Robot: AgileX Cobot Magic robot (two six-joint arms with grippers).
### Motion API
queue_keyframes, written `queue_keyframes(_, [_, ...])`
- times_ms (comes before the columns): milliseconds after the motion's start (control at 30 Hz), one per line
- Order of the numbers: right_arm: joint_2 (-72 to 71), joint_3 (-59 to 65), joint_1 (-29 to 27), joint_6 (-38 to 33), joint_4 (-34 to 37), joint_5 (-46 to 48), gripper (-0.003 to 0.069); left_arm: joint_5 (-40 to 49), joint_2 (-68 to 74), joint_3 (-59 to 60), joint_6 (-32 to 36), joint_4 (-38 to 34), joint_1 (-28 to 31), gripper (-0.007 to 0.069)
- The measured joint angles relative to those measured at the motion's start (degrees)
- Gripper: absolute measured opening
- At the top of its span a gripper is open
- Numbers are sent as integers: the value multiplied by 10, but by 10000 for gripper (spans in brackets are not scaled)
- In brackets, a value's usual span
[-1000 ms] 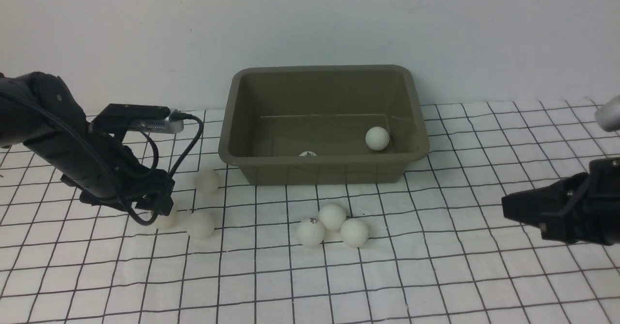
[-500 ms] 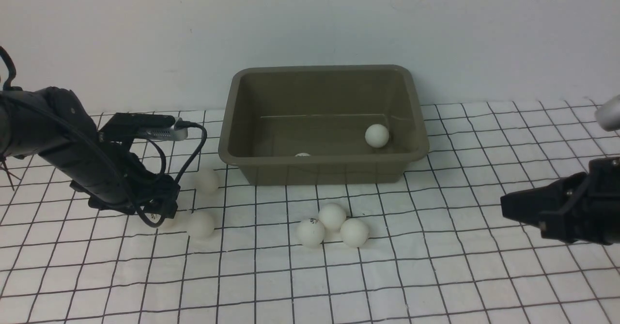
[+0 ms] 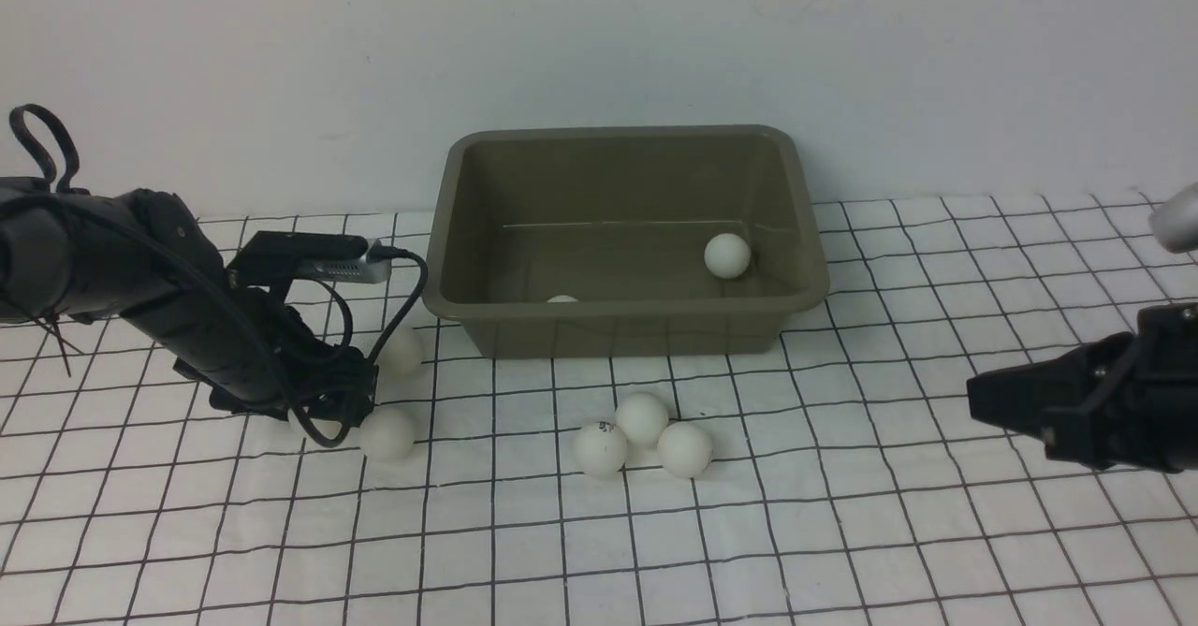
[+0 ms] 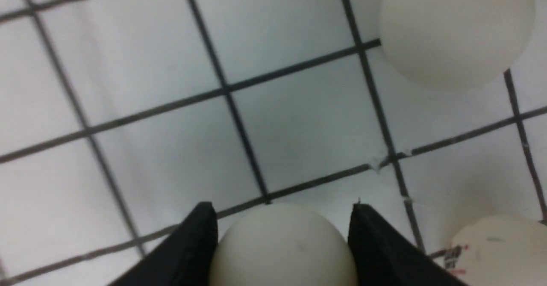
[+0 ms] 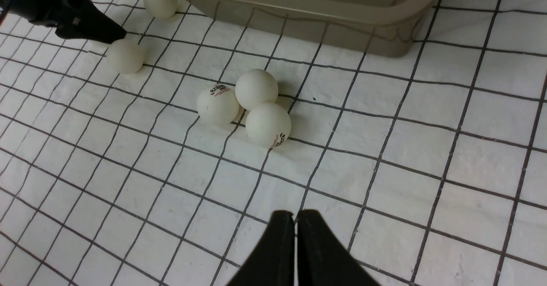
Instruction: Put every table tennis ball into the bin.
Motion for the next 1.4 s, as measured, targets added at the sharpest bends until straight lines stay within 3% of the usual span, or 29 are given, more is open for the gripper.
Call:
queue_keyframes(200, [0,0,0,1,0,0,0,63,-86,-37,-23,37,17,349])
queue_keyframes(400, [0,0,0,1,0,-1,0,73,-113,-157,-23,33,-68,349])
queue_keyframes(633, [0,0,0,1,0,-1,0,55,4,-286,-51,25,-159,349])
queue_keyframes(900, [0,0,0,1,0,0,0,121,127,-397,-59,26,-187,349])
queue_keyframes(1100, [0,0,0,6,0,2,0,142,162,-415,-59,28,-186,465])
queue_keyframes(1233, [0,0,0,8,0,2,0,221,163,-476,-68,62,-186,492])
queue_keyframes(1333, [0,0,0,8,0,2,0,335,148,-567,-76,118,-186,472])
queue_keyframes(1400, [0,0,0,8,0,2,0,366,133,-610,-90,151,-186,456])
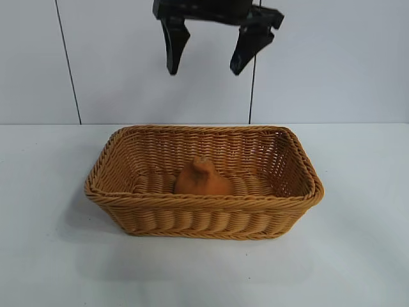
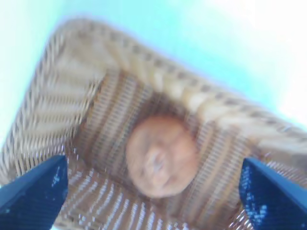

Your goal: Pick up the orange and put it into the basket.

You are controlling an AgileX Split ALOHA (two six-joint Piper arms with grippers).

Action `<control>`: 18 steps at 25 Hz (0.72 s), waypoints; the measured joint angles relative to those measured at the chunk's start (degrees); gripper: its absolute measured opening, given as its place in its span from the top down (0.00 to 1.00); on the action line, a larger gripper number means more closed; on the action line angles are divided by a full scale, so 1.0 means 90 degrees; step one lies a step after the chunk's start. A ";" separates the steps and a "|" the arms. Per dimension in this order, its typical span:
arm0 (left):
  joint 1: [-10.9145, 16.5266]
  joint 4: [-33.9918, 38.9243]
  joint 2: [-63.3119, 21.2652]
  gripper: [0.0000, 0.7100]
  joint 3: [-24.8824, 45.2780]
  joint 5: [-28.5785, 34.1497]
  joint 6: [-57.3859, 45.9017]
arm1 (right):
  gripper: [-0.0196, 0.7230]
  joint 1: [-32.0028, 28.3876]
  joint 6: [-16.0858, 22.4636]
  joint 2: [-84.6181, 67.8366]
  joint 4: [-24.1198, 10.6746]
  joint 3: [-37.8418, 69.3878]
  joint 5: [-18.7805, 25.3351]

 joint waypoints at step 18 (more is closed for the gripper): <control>0.0000 0.0000 0.0000 0.18 0.0000 0.0000 0.0000 | 0.07 -0.3041 -0.0089 -0.0075 -0.0075 0.0284 -0.0006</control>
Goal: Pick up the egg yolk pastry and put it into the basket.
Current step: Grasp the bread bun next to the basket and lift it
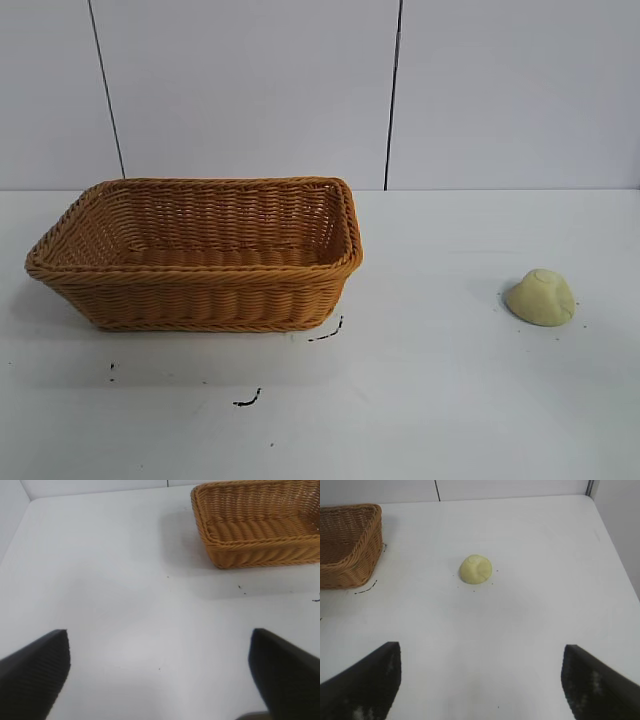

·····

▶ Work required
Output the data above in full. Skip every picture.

▶ Result of the task
Robot: AgileX Cobot Magic robot (two six-joint arms with grippers).
### Motion API
queue_keyframes, written `queue_keyframes(_, [_, ...])`
- times_ms (comes before the columns): milliseconds after the motion's start (control at 30 Hz), one per line
- Order of the numbers: right_arm: joint_2 (-72 to 71), joint_3 (-59 to 65), joint_1 (-29 to 27), joint_6 (-38 to 33), joint_4 (-34 to 37), joint_5 (-46 to 48), gripper (-0.003 to 0.069); left_arm: joint_5 (-40 to 49), joint_2 (-68 to 74), joint_3 (-59 to 60), joint_6 (-32 to 36), joint_4 (-38 to 34), joint_1 (-28 to 31), gripper (-0.007 to 0.069)
- The measured joint angles relative to those measured at the motion's start (degrees)
- Gripper: absolute measured opening
- At the top of its span a gripper is open
- Numbers are sent as integers: the value multiplied by 10, but by 10000 for gripper (spans in brackets are not scaled)
- In brackets, a value's usual span
[-1000 ms] 
[-500 ms] 
[+0 ms] 
[+0 ms] 
[+0 ms] 
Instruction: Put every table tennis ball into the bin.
Motion for the next 1.4 s, as measured, targets added at the sharpest bends until straight lines stay within 3% of the usual span, or 29 are given, more is open for the gripper.
Call:
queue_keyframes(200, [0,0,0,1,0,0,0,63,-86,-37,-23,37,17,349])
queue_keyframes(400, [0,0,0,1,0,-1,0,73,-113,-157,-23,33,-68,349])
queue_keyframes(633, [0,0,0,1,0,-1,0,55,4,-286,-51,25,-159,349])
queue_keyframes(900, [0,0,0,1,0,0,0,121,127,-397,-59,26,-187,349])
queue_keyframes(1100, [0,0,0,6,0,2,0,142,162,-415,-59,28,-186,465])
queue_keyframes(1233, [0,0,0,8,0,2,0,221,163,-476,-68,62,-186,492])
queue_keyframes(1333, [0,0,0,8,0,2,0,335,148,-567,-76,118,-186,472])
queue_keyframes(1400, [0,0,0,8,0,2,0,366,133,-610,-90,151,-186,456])

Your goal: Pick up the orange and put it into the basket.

You are controlling an AgileX Split ALOHA (two six-joint Piper arms with grippers).

Action `<control>`: 18 steps at 25 Hz (0.72 s), waypoints; the measured joint angles relative to those measured at the chunk's start (degrees); gripper: its absolute measured opening, given as its place in its span from the top down (0.00 to 1.00); on the action line, a larger gripper number means more closed; on the action line angles are divided by a full scale, so 1.0 means 90 degrees; step one lies a step after the chunk's start. A ";" separates the steps and a "|" the arms. Per dimension in this order, its typical span:
arm0 (left):
  joint 1: [-10.9145, 16.5266]
  joint 4: [-33.9918, 38.9243]
  joint 2: [-63.3119, 21.2652]
  gripper: [0.0000, 0.7100]
  joint 3: [-24.8824, 45.2780]
  joint 5: [-28.5785, 34.1497]
  joint 6: [-57.3859, 45.9017]
arm1 (right):
  gripper: [-0.0196, 0.7230]
  joint 1: [-32.0028, 28.3876]
  joint 6: [-16.0858, 22.4636]
  joint 2: [-84.6181, 67.8366]
  joint 4: [-24.1198, 10.6746]
  joint 3: [-37.8418, 69.3878]
  joint 5: [-18.7805, 25.3351]

 joint waypoints at step 18 (more is closed for the gripper): <control>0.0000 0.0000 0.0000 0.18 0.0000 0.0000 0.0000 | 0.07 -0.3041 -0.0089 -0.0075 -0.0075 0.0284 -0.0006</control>
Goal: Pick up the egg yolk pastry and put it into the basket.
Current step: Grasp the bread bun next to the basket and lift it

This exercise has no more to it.